Aku masih menatap fotomu saat kuliah dulu. Ada guratan lelah
dalam parasmu. Namun semua tak mengubah sedikitpun keluguan dalam tatapan
matamu. Masih ingatkah dirimu tentangku? Tentang pertemuan pertama kita di
Kampus Merah. Tentang aku yang tak pernah tega melepaskanmu sendiri. Apakah kau
tahu, aku selalu memperhatikanmu, mengawasi setiap langkahmu. Aku tak ingin
dirimu terluka. Karena mungkin aku telah jatuh hati kepadamu.
Bagaimana aku bisa ungkapkan rasa sayangku padamu. Sementara
kau terlalu sibuk dengan urusanmu. Kuliah serta m,encari nafkah untuk keluarga
sudah menjadi kewajibanmu. Lelah selalu tampak di parasmu, namun aku tahu kelak
kau akan bangga dengan perjuanganmu.
Undangan pernikahanmu, seperti halilintar di siang hari
bagiku. Maaf, aku belum bisa melamarmu. Aku belum bekerja mapan di perusahaan. Aku
masih menjadi pengangguran yang berusaha mencari pekerjaan disana sini. Tapi aku
janji, aku akan hadir dalam pernikahanmu. Aku ingin melihatmu tersenyum
bahagia, setelah sekian tahun menanti kehadiran jodohmu.
Aku tak terkejut saat kau ceritakan bagaimana kau bertemu
calon suamimu. Bau dua kali bertemu, lelaki itupun melamarmu. Aku turut bahagia
mendengarnya. Meski aku tahu, aku akan kehilanganmu. Janjiku takkan pernah
meninggalkanmu terluka. Meski aku tak bisa menjadi pendampingmu.
Di hari pernikahanmu, akupun datang. Melihatmu memakai
kebaya putih nan anggun, membuatku lupa
bahwa kau bukanlah calon istriku. Dirimu jauh terlihat cantik
dibandingkan saat kuliah dulu. Mungkin karena dirimu telah mapan, mempunyai
pekerjaan dan gaji yang tinggi. Namun di mataku, kau tetap tampak SEDERHANA dan
SEMPURNA. SEMPURNA, seandainya saja wanita di hadapanku itu adalah calon
istriku. Seandainya saja dirimulah tulang rusukku.

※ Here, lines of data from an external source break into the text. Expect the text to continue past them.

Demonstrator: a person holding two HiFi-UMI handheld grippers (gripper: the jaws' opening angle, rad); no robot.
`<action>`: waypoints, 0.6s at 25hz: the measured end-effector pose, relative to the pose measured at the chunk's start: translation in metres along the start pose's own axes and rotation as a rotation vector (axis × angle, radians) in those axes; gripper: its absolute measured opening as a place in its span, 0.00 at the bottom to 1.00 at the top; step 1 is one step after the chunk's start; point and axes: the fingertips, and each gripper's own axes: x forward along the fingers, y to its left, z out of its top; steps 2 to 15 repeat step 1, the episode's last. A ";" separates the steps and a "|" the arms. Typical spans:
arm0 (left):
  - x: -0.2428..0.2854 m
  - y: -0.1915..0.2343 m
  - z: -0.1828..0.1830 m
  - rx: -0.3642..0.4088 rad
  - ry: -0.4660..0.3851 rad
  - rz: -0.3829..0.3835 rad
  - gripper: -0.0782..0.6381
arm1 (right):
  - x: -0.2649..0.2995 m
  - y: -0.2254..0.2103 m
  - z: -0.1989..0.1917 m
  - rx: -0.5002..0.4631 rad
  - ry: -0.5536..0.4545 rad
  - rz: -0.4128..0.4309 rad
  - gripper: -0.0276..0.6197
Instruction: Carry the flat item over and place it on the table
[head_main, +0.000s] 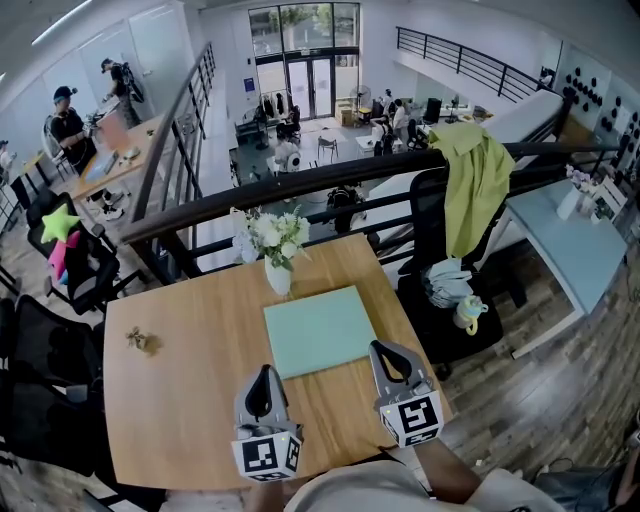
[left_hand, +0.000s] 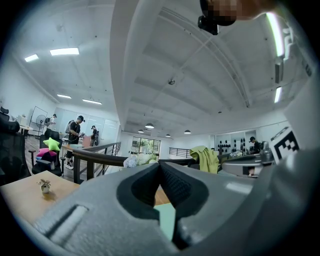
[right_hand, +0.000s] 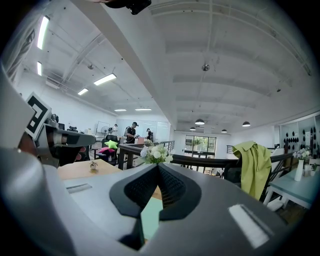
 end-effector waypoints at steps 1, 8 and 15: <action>0.000 0.000 0.000 0.001 0.000 0.000 0.11 | 0.000 0.000 0.000 0.000 0.002 -0.001 0.06; 0.000 0.000 0.000 0.001 0.000 0.000 0.11 | 0.000 0.000 0.000 0.000 0.002 -0.001 0.06; 0.000 0.000 0.000 0.001 0.000 0.000 0.11 | 0.000 0.000 0.000 0.000 0.002 -0.001 0.06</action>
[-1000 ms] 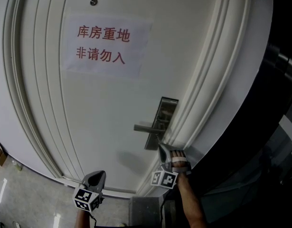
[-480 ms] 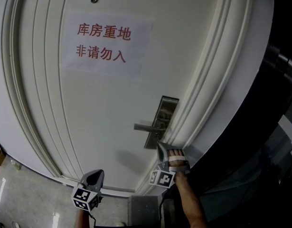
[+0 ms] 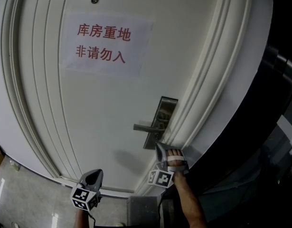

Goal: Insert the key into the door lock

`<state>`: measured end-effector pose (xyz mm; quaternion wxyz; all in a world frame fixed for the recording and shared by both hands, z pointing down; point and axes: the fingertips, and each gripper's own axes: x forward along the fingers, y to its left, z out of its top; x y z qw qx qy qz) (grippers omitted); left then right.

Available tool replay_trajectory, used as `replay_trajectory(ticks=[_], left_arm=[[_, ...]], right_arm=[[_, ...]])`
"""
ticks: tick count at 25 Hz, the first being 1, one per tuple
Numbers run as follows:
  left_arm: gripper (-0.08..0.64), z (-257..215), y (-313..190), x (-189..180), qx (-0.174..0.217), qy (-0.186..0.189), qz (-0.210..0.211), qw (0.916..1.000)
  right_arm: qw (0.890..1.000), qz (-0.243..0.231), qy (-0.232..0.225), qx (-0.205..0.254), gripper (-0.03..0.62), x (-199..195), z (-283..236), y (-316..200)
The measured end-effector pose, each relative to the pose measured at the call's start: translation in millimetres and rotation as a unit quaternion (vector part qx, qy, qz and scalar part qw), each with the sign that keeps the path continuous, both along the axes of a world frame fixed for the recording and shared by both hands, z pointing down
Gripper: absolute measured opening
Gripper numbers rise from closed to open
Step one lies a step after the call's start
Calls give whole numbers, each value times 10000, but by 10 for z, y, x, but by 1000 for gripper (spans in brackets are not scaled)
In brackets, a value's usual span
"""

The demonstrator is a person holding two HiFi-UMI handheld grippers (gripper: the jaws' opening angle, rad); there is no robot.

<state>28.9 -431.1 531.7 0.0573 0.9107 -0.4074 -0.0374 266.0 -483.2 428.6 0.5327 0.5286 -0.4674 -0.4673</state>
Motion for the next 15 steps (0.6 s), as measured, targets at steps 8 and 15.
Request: replay_trajectory(ticks=[8,15], left_arm=[[3,-5,20,11,19,8,-7,10000],[3,3,45,-31,-4,14,-51,10000]], right_arm=[[10000,15,-88,18,11,4,-20,-4],[9999,53,-91,-4,11,-5,-3,-10]])
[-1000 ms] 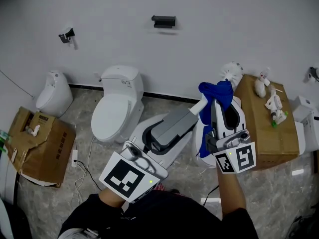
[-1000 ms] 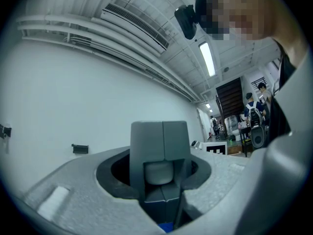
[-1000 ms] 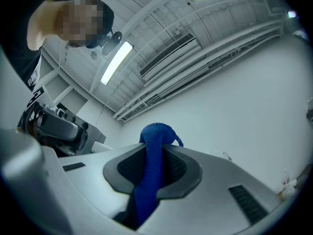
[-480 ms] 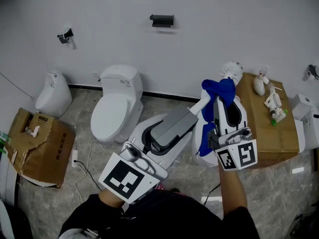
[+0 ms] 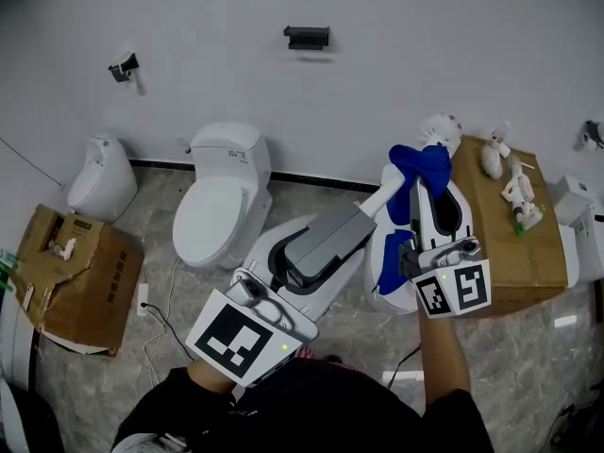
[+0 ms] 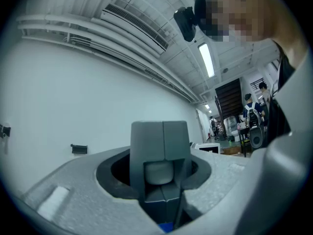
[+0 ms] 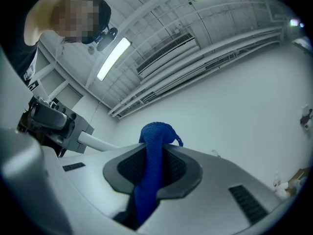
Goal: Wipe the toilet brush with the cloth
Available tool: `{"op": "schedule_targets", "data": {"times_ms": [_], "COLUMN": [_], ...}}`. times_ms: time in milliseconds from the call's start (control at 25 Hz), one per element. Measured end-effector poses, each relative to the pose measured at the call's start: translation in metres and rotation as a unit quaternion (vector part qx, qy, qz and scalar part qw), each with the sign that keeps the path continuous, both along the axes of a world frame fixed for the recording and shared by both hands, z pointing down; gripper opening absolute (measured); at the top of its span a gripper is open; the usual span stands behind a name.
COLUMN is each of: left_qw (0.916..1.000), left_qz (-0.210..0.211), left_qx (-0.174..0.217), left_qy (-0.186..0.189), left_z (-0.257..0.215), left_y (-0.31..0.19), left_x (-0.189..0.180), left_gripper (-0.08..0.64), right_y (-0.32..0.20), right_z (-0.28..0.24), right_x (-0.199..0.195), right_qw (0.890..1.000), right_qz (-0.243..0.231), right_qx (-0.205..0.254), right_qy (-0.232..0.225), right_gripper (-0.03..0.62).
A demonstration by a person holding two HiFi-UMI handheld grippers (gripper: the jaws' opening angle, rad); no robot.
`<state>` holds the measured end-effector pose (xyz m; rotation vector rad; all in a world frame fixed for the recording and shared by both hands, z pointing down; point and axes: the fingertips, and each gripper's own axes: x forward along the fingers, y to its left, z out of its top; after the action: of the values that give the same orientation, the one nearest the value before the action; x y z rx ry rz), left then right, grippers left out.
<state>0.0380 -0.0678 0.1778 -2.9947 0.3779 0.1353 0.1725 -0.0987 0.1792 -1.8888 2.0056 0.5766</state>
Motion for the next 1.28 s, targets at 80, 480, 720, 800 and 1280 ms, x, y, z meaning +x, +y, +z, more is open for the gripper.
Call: {"op": "schedule_targets", "data": {"times_ms": [80,480,720,800,1280], "left_qw": [1.0000,1.0000,1.0000,1.0000,0.9999], "left_qz": [0.000,0.003,0.006,0.007,0.008], "left_qx": [0.001,0.001,0.001,0.000,-0.004], "left_qy": [0.000,-0.001,-0.007,-0.007,-0.012], "left_z": [0.000,0.001,0.001,0.001,0.006], "left_y": [0.000,0.003,0.003,0.002,0.001], "left_x": [0.000,0.000,0.002,0.002,0.004], "left_gripper": [0.179,0.179,0.180,0.181,0.180], "right_y": [0.000,-0.002,-0.005,-0.005,-0.013], "right_z": [0.000,0.006,0.009,0.011,0.024], "right_x": [0.002,0.015,0.024,0.027,0.042], "right_qw": [1.000,1.000,0.999,0.999,0.997], "right_qz": [0.003,0.023,0.036,0.039,0.054], "right_qx": [-0.001,-0.010,-0.017,-0.019,-0.041], "right_qy": [0.001,-0.001,-0.009,-0.010,-0.022], "right_gripper": [0.064,0.064,0.064,0.064,0.064]}}
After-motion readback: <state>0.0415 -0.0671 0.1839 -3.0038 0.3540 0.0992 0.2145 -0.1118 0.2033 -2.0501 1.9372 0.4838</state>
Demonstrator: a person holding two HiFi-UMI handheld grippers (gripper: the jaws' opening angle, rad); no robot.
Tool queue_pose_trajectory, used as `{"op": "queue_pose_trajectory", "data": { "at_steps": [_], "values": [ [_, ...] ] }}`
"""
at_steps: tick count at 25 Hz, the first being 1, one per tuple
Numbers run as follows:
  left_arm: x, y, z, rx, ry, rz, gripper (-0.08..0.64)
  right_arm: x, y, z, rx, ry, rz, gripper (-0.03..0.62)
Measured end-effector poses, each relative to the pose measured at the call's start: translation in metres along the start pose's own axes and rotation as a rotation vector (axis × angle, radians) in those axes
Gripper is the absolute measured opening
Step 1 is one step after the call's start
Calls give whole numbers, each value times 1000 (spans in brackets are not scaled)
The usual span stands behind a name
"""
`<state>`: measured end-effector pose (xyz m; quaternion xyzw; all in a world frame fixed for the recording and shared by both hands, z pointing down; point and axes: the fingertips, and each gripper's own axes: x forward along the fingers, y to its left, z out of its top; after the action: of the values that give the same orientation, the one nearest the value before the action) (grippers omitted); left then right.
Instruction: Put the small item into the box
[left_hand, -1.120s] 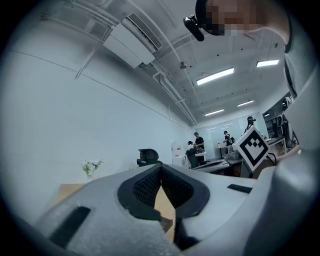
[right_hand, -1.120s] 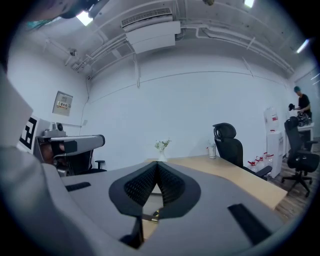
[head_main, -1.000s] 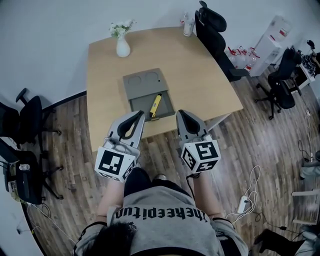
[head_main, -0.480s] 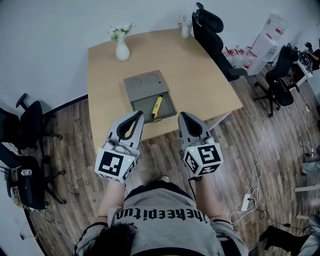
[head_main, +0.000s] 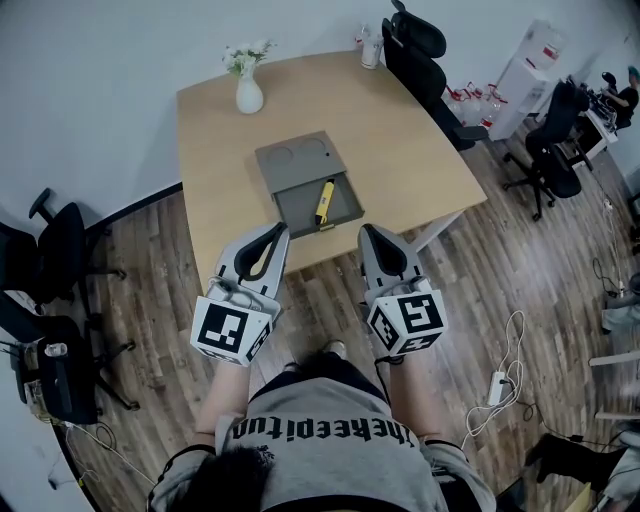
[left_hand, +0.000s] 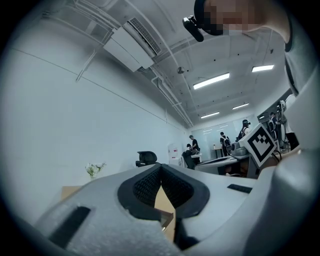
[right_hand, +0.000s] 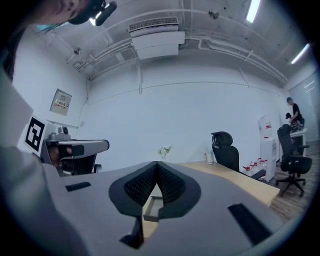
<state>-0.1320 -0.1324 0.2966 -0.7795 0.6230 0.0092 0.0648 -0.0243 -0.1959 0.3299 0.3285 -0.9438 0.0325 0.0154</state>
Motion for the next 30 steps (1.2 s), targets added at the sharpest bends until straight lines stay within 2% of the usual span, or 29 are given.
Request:
{"op": "queue_pose_trajectory", "data": {
  "at_steps": [17, 30],
  "values": [
    [-64, 14, -6, -35, -5, -61, 15, -30, 67, -3, -14, -29, -74, 6],
    [-92, 14, -3, -44, -18, -73, 15, -44, 92, 0, -20, -46, -96, 6]
  ]
}}
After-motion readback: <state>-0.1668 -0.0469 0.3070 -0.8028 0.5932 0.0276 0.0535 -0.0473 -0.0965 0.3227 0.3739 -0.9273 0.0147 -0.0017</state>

Namun aku tak berani
berandai-andai lagi saat calon mempelai laki-laki datang. Itukah lelaki yang
beruntung mendapatkanmu. Itukah lelaki
yang kau pilih untuk mendampingi kehidupanmu. Semoga dirimu bahagia dengan
pernikahan ini.
Kini, kulihat foto putri kecilmu memenuhi wall facebook-mu. Sungguh anakmu begitu
cantik dan lucu. Sejenak aku kembali ke dua tahun lalu, saat pernikahanmu. Seandainya
saat itu akulah suamimu, maka putri kecil ini adalah anak kita. Ah, aku masih
sering memikirkanmu. Apakah dirimu bahagia? Apakah kehidupanmu jauh lebih
indah? Apakah dirimu masih mengingatku?
Apakah salah jika aku masih mencintaimu…
Aku telah lama..
Menjalani cinta..
Yang tak pasti..
Yang tak pasti..
Aku menyadari...
Pada akhirnya..
Ku kan terluka
Ku kan terluka..
Aku yang mencintaimu..
Walau ku tahu kau tak akan pernah..
Jadi milikku..
Aku yang berkorban demi cintaku padamu..
Kau bukan milikku..
Karena kau miliknya..
Ku tahu pasti suatu hari nanati kau akan tinggalakan aku..
Karena bagi mereka cinta kita salah..
Dan ku tak bisa memaksamu memilih aku..
Aku serahkan..
Cinta dan hidupku kepadamu..
Kepadamu...
Aku menyadari pada akhirnya..
Ku kan terluka..
Ku kan terluka...
Aku yang mencintaimu..
Walau ku tahu kau tak akan pernah..
Jadi milikku..
Aku yang berkorban demi cintaku padamu..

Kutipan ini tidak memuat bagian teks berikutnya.